Solve the underlying problem

This one is a bit tricky. Sometimes people think they’ve got the right path to a solution, and they just need one more piece of information to implement that solution. But they might not be quite on the right path! For example:

  • George: I’m doing X, and I got this error, how do I fix it
  • Jasminda: Are you actually trying to do Y? If so, you shouldn’t do X, you should do Z instead
  • George: Oh, you’re right!!! Thank you! I will do Z instead.

Jasminda didn’t answer George’s question at all! Instead she guessed that George didn’t actually want to be doing X, and she was right. That is helpful!

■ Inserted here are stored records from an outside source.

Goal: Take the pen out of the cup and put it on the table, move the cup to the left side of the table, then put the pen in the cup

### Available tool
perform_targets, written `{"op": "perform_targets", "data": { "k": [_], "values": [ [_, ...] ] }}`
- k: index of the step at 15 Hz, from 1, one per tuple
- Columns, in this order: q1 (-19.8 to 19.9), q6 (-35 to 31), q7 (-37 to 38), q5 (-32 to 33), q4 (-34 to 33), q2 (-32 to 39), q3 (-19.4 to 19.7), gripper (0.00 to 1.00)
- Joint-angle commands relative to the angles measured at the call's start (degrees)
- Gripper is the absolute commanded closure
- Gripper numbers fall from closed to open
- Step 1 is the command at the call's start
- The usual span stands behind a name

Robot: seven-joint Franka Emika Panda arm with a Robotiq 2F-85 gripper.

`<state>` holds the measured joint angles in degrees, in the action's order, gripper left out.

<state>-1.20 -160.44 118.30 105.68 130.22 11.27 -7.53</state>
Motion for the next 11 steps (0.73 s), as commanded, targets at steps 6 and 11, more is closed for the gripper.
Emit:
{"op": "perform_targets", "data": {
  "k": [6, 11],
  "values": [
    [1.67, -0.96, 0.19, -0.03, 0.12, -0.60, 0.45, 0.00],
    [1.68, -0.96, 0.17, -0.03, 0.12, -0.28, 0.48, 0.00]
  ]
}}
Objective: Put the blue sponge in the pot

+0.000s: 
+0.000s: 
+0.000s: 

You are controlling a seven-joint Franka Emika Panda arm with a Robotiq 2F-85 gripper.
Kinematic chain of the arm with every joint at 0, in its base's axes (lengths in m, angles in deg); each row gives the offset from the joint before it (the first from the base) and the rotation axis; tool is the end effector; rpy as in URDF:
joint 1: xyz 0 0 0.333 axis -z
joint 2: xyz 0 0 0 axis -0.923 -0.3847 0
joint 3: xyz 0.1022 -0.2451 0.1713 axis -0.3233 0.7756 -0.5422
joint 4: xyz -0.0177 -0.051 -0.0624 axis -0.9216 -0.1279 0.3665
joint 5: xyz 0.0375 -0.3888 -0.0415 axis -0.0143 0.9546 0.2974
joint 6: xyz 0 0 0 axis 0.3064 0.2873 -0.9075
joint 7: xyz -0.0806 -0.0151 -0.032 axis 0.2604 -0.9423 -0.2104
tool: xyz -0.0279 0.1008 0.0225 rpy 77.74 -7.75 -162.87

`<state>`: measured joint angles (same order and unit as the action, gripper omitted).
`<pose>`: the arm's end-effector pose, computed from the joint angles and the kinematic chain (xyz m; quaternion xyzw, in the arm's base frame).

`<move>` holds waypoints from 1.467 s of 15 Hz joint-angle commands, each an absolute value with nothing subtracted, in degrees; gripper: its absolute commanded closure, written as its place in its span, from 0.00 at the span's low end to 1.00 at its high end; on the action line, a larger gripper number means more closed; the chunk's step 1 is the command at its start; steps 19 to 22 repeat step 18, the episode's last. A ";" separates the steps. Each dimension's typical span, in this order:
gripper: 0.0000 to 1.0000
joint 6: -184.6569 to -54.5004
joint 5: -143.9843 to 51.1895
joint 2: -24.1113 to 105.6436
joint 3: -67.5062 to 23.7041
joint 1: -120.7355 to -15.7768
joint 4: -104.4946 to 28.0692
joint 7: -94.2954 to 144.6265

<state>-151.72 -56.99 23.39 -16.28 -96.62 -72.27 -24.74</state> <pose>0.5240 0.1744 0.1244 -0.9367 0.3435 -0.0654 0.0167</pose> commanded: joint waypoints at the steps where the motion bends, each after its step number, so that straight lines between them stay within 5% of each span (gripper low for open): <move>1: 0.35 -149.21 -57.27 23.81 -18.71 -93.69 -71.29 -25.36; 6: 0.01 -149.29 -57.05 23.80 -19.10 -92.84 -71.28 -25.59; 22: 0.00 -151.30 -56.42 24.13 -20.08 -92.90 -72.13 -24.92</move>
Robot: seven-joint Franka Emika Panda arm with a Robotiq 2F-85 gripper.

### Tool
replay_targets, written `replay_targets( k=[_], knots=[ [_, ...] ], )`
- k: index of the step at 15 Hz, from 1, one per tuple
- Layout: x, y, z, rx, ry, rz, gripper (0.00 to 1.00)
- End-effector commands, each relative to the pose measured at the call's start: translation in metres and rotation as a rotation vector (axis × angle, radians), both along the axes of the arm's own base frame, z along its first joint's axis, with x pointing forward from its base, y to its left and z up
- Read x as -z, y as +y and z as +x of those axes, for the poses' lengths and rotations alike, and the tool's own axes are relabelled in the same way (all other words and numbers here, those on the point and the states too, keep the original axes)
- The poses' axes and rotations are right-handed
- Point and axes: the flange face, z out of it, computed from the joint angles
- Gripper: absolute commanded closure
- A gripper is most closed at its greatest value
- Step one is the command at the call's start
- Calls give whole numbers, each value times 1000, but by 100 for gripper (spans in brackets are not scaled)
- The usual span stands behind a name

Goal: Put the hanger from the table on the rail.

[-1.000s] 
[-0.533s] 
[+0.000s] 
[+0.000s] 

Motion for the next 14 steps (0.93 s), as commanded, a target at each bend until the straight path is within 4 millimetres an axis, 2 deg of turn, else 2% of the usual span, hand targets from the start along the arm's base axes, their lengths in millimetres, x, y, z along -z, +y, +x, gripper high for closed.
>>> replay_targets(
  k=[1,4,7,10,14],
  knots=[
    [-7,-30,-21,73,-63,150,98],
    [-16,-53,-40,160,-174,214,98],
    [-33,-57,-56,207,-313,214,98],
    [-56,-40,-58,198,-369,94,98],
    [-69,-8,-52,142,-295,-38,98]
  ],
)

It’s possible to do this in a condescending way though, like:

  • George: I’m doing X, and I got this error, how do I fix it?
  • Jasminda: Don’t do that, you’re trying to do Y and you should do Z to accomplish that instead.
  • George: Well, I am not trying to do Y, I actually want to do X because REASONS. How do I do X?

So don’t be condescending, and remember that the person asking may actually want to do X for reasons that you don’t know about! It might be appropriate to answer both the question they asked and the one you think they might need the answer to instead: “Well, if you want to do X then you might try this, but if you’re trying to solve problem Y with that, you might have better luck doing this other thing, and here’s why that’ll work better”.

Ask “Did that answer your question?”

I always like to check in after I think I’ve answered the question and ask “did that answer your question? Do you have more questions?”.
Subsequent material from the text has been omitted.